The probable cause of the collapse was either the build-up of heavy snow, design flaws or maintenance errors, Moscow Prosecutor Anatoly Zuyev said.
Prosecutors have opened a criminal investigation on charges of negligence leading to deaths, the RIA-Novosti news agency reported.
Luzhkov has ruled out terrorism as a possible cause.
The news agency also quoted Zuyev as saying that prosecutors had written the market director in December about maintenance violations, but he did not specify what they were.

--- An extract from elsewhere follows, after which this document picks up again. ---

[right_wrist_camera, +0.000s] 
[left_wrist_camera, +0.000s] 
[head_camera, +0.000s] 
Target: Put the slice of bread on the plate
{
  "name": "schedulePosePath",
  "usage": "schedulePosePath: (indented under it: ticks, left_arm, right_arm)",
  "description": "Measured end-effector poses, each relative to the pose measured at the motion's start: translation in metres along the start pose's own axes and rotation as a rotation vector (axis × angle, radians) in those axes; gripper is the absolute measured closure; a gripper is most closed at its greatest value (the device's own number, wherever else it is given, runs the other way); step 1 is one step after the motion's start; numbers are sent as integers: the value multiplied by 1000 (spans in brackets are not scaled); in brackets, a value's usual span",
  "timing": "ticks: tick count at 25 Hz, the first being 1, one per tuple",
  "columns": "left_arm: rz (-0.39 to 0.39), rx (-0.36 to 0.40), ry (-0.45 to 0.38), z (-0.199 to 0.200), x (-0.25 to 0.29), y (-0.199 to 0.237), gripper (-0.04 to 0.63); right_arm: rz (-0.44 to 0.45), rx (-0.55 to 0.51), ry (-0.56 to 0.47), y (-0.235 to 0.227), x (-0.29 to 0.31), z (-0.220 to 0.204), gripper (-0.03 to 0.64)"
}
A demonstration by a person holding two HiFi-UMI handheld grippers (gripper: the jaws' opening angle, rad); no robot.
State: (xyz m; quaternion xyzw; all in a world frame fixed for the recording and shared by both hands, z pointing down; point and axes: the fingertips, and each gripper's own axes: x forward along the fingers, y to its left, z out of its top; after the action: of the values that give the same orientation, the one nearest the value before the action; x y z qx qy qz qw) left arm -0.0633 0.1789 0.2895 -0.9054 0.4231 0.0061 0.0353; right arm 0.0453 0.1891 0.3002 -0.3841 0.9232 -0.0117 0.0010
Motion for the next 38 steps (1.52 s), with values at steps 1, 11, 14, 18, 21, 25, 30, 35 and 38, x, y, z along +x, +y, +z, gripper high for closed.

Virtually all the victims were workers from the former Soviet republics, among the thousands who have poured into the Russian capital to fill low-paying jobs such as those at the city’s produce and housewares markets. At least 22 victims were Azerbaijani, NTV television reported.
Azerbaijan’s state airlines AZAL will organise a special flight home for the bodies once all are identified, first deputy general director Sabir Ilyasov said. The country’s president has the government to help the victims’ relatives.
Emergency officials said it was impossible to say how many people had been in the Basmanny market in east-central Moscow when it collapsed, but survivors and witnesses said there could have been up to 100 people or more performing wholesale transactions or simply sleeping in the building.
The market is one of the city’s biggest wholesale and retail markets, and some officials expressed relief that the collapse did not occur later in the day, when it would have been filled with shoppers taking advantage of the first day of a three-day weekend marking Defenders of the Fatherland Day, honouring Russia’s armed forces.
Several inches of wet snow had fallen before the collapse, on top of the 18.5ins that had fallen since the start of winter, the weather service said.
The market was built in 1974. Its roof, which had a special gutter, was designed to clear itself of snow, the mayor said. The city had already been planning to tear down the market and build a new, modern shopping mall in its place, Luzhkov said.
The Interfax news agency reported the market was designed by Nodar Kancheli, the same architect who drafted the plans for Moscow’s Transvaal water park, where the roof collapsed in February 2004, killing 28 people. Prosecutors have blamed that collapse on design flaws.
Kancheli came to the market after the collapse and was later questioned by investigators, Russian news agencies reported.
He said possibilities for the collapse were a build-up of snow, the addition of kiosks on the mezzanine or corrosion.